Patna: Bihar Police on Friday launched an investigation into the terror link of Munger arms suppliers following reports that the weapons used in the July 1 Dhaka cafe terror attack were modified in the Bihar district.
"Police have begun a probe into the terrorist connection with Munger arms smugglers, who were involved in illegal supply outside the state," a police official said.
According to the officials, arms smugglers have shifted their base from Bihar's Munger district to West Bengal's Malda following police action against the manufacturers of illegal arms here in 2015.
"Arms manufacturers and smugglers have set up their new centres in Malda and other places in West Bengal given the increased police action here."
In fact, some places in West Bengal have become the safest haven for them, he said.
"It was possible that arms manufacturers from Munger, now based in West Bengal, have made the weapons used in the Dhaka attack," the officer said, adding, "We have information that it is easy for them to supply and smuggle arms with Munger brand seal from there to Bangladesh."
Munger Superintendent of Police Ashsh Bharti said, "Police have been investigating the case on its own initiative."
Bhagalpur Inspector General Sushil Khopde said, "Officially, we have not received any information from the higher government agencies engaged in investigation of terror incidents."
Khopde has already asked the Munger police to submit a report on the basis of media reports about the Munger-modified weapons used for the Dhaka attack.
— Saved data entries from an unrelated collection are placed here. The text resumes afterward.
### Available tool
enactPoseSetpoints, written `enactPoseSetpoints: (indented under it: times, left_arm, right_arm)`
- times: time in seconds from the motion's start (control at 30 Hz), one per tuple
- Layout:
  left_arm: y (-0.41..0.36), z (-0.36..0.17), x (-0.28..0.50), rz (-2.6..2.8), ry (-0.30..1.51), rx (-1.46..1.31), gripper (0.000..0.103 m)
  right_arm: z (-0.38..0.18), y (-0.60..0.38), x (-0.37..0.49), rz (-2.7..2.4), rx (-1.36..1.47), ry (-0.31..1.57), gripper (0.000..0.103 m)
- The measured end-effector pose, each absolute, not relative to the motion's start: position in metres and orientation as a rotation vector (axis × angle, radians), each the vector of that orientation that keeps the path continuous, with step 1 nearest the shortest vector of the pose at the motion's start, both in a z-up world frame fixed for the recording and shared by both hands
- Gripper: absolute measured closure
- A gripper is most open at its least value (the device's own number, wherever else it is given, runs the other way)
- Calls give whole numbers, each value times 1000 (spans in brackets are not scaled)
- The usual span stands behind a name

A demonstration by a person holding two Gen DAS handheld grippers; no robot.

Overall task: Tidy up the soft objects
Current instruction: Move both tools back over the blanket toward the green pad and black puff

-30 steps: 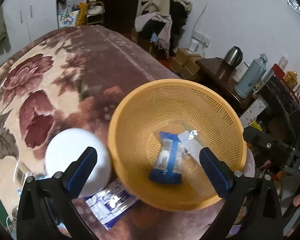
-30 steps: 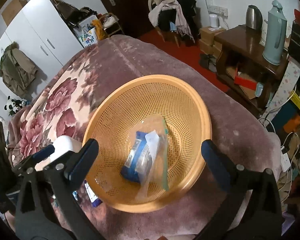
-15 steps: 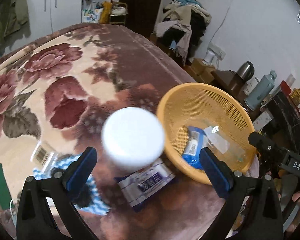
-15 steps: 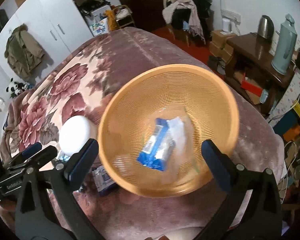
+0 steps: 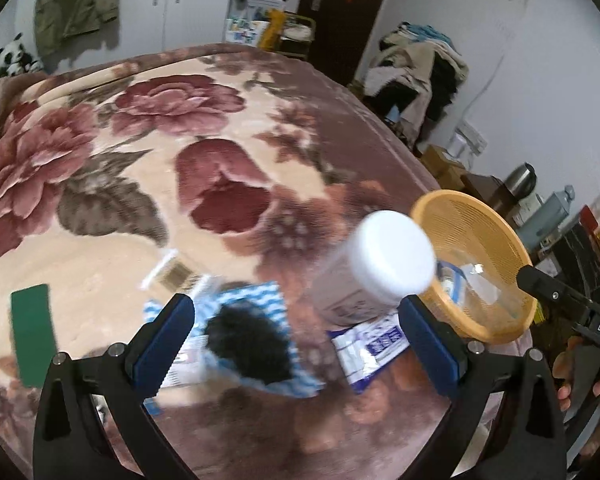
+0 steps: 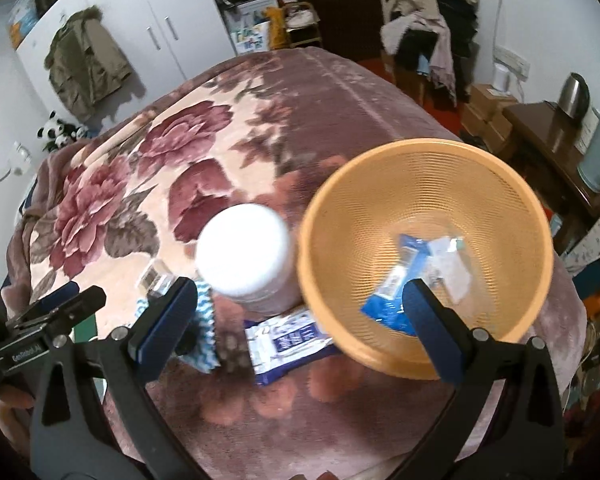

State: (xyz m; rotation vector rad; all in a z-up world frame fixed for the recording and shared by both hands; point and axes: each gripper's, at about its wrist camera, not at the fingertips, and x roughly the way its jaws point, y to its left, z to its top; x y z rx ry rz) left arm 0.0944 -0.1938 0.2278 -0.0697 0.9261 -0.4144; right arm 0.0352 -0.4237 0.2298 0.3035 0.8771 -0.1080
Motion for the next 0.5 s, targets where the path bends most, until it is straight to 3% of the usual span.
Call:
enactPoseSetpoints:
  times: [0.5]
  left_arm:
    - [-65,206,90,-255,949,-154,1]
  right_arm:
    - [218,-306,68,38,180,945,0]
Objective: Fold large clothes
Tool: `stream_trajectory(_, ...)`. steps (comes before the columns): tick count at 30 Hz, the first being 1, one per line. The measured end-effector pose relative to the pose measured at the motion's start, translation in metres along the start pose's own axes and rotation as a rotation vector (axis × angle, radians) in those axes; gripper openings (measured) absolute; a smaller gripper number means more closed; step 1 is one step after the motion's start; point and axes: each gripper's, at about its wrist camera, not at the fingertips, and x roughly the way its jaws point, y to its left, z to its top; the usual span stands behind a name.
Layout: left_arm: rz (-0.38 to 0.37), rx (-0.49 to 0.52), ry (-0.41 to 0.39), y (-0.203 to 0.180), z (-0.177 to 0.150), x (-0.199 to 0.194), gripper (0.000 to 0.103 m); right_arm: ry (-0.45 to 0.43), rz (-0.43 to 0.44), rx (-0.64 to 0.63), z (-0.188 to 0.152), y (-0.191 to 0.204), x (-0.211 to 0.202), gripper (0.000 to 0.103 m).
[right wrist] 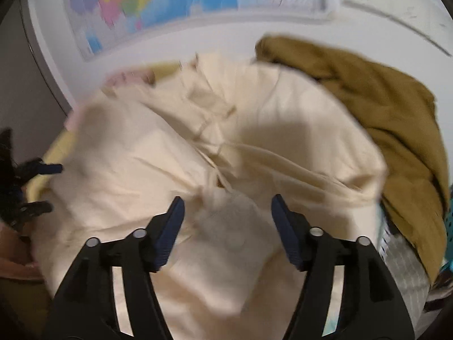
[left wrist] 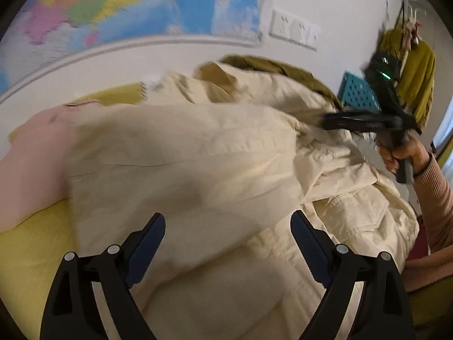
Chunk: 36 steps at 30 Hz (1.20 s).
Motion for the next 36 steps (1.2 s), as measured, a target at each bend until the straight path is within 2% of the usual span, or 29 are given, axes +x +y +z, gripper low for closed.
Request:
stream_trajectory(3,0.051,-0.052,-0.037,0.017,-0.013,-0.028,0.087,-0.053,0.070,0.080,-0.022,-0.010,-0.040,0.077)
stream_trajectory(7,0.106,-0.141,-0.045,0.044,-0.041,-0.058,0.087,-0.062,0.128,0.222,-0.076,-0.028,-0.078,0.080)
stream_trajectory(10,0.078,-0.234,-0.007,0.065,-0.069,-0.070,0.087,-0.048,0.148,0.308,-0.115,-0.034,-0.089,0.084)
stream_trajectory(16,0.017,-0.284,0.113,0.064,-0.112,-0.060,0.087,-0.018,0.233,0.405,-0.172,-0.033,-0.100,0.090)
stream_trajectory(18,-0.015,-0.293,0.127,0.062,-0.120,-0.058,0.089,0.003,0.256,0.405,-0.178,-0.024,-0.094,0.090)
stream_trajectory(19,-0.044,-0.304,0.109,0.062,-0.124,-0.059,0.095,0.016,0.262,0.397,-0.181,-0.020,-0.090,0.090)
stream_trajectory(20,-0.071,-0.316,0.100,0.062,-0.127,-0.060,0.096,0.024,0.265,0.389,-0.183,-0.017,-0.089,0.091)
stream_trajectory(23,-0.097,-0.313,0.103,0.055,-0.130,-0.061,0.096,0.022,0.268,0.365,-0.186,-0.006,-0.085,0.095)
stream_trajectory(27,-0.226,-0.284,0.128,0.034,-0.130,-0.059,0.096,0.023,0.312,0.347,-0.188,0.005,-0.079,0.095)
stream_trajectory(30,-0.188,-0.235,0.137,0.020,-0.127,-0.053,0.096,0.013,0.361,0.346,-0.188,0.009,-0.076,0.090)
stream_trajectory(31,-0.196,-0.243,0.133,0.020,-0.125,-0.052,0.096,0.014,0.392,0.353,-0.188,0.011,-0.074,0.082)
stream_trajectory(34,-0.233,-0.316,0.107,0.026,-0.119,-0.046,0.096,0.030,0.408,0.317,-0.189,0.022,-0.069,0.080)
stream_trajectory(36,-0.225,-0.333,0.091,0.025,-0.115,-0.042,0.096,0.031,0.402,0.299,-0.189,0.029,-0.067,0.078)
Earliar this week, Counter-Terrorism and Trans-national Crime chief of Bangladesh, Monirul Islam said, "We have come to know that the modification of these arms were done in Munger city in Bihar state of India and then they came to Chapainwabganj border."
"A seal from a factory in Bihar was found on the three AK-22 rifles recovered after the Gulshan terror attack," Islam was quoted as saying by the Dhaka Tribune.
A month before the terror attack in Holey Artisan Bakery in Dhaka in July 1, the consignment of AK-22 rifles and some small arms had reached the terrorists in Dhaka.
Police in Bihar admitted that fine craftsmanship, attention to detail and the ability to produce exact imitations have made the illegal firearms industry infamous.
Their clientele includes criminals from at least nine Indian states and even a terrorist organisation.
"Arms are manufactured illegally in other parts of the country but what makes the 'Munger' brand most sought-after is the reliability factor. Criminals who use them can be sure they won't blow up in their faces or misfire," the officer said, adding, that "in terms of cost, they are roughly 50 per cent cheaper than the originals."